Recycled Materials Co. of Colorado caught city officials off guard last month by sending a terse memo announcing it was pulling up stakes from what the company's senior project manager called "the World's Largest Recycle Project."
Lennar Corp., which is building the Great Park in conjunction with the city of Irvine, had been paying Recycled Materials for the demolition, but the housing giant has been hit hard the past year by falling home sales.
Mark Wachal, Recycled Materials' senior project manager for the Great Park, said the company completed about 2% of the runway demolition in December 2006 but had not done much since. Work had been delayed by permit requirements and an inability to secure a long-term contract with Lennar.
"We kept thinking the beginning of the project was just around the corner, the next two weeks, the next two weeks, and finally we just had to give up on it," Wachal said. "When they're ready to start working again, we hope they call us."
Starting in the early 1990s with the first rumors that the El Toro base would be closed, politicians and citizen activists spent an estimated $100 million in advertising and legal fees arguing whether the 4,700-acre base should become an airport.
The base closed in 1999. Four elections and many lawsuits later, the battle appeared to be over when Lennar bought the bulk of the base from the federal government for about $650 million. It hired Recycled Materials in June 2005.
In May 2006, Recycled Materials broke up a few feet of runway to great fanfare, and local officials were given chunks of concrete to commemorate the occasion.

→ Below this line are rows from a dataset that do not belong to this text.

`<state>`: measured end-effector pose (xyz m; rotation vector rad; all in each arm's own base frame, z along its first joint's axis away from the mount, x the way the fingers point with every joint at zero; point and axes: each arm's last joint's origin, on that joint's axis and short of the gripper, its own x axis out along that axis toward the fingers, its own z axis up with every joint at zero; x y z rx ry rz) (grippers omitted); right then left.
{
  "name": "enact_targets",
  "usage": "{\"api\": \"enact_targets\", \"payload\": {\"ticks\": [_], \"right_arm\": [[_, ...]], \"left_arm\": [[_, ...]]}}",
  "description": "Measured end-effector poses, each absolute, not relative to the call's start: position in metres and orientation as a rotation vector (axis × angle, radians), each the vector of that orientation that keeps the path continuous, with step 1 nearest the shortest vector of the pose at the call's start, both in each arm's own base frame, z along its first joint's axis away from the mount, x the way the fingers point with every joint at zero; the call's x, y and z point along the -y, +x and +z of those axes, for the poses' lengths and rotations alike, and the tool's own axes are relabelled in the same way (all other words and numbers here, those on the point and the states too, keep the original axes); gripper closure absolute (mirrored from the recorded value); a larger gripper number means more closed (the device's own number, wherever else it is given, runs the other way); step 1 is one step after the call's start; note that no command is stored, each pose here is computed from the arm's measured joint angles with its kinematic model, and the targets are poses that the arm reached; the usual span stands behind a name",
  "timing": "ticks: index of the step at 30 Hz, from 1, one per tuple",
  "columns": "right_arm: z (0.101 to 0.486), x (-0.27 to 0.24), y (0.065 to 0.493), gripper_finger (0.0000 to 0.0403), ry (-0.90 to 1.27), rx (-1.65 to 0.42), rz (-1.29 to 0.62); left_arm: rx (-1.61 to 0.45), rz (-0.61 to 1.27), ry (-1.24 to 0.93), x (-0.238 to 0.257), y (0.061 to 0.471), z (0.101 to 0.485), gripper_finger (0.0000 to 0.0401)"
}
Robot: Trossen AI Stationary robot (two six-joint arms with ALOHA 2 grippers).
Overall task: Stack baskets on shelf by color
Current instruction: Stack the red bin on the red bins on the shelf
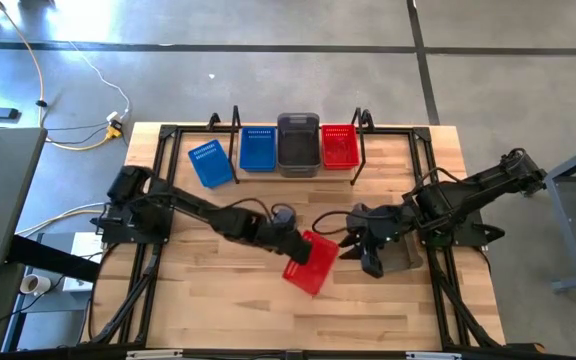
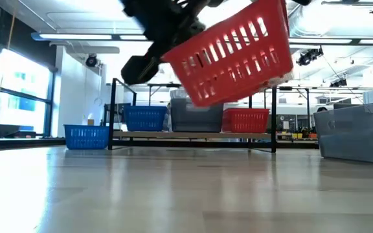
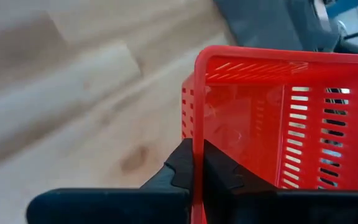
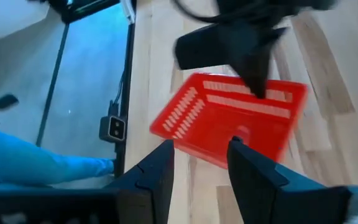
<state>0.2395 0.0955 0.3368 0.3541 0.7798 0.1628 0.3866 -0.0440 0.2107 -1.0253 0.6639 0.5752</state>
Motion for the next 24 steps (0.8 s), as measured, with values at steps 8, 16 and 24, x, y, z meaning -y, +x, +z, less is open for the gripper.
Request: {"api": "enact_targets", "payload": {"ticks": [8,16,24], "right_arm": [[0.342,-0.097,0.244,0.0269,0.229,-0.688,0.222],[0.347,-0.099,0.251,0.0269,0.021,-0.579,0.283],[0.320,-0.104,0.273,0.0269,-0.238,-0.645,0.229]], "left_arm": [[-0.675,0.737,-0.903,0.010,0.391,0.252,0.0400],[-0.642,0.907,-0.906,-0.016,0.387,0.271,0.0400],[-0.579,0.996,-0.939,-0.028,0.385,0.273,0.0401]]}}
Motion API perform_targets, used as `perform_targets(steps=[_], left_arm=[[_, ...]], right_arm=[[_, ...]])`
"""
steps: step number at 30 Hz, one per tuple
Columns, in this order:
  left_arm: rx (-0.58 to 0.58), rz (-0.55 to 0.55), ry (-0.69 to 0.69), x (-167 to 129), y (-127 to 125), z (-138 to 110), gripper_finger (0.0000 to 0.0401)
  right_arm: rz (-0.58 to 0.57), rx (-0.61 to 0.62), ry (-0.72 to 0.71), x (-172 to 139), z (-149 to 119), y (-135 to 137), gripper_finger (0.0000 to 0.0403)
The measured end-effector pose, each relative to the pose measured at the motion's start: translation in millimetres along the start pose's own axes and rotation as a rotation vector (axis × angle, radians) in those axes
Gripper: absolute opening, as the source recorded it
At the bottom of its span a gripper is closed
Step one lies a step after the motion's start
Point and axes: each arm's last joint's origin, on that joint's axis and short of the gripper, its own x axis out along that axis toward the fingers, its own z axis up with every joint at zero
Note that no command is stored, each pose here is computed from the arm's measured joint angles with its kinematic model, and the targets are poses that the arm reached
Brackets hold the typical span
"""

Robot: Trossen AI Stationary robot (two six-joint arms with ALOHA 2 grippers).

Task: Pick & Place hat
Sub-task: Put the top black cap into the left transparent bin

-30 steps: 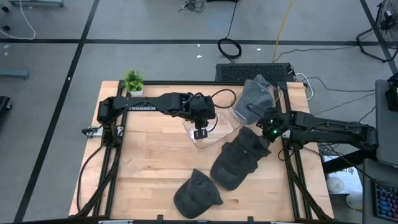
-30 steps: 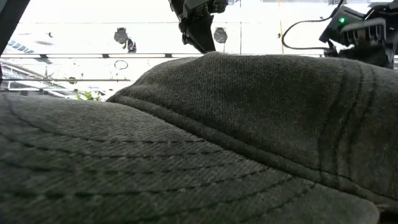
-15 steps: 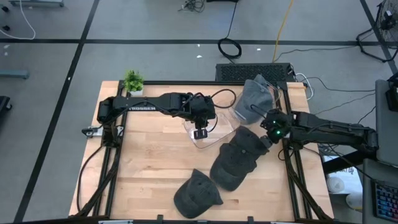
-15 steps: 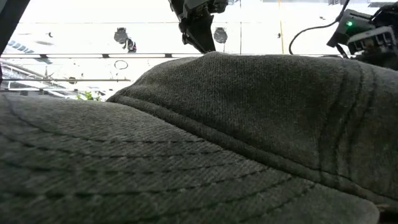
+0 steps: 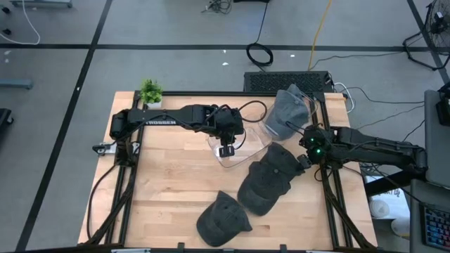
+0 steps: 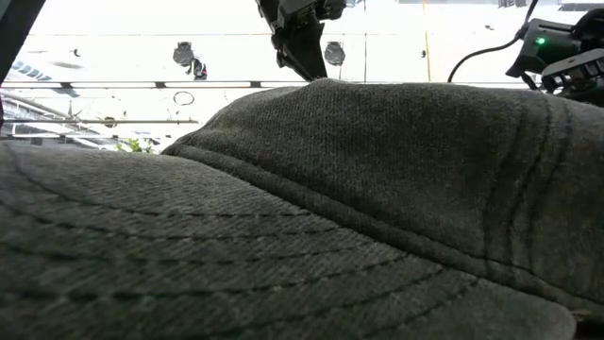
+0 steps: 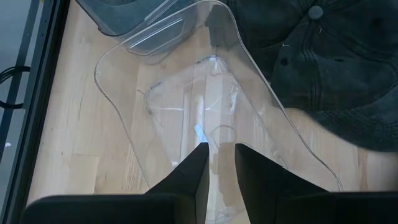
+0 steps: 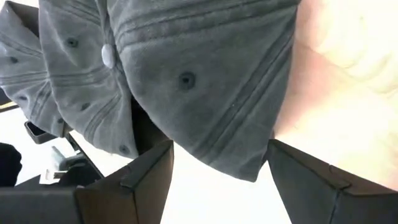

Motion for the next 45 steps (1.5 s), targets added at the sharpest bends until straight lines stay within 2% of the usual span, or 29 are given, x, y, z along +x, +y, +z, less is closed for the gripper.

The concrete was supposed to be used for the park's paths, buildings and even a planned waterfall. But the demolition work never took off.
The demolition was supposed to be completed in five years, with homes going up for sale this year and a park grand opening slated for next year. The only project that has been completed is a balloon ride and visitors center.
Lennar's Carol Wold, vice president of community affairs for the company's Heritage Fields arm, said the housing slump has prompted the company to reconsider when and where to build the Great Park homes. It does not have an estimated date for the demolition work to resume, she said.
The Great Park Corp. has spent about $49 million designing the park and establishing the balloon ride. To build much of the rest of the park, officials are depending on taxes from homes Lennar will build. Because of the delay, the park won't receive that money as soon at it expected.
The city has an incentive to keep the runways intact. It makes about $2 million each year from a company that stores recreational vehicles on the runways and car companies that pay to test-drive cars there.
Supporters of the airport idea have been watching the slow pace of the Great Park a little wistfully, knowing that those runways could be used for more than 100 flights a day.
"We knew that Orange County needed an airport, not another park, and now we're not going to have either," said Barbara Lichman, executive director of the Airport Working Group.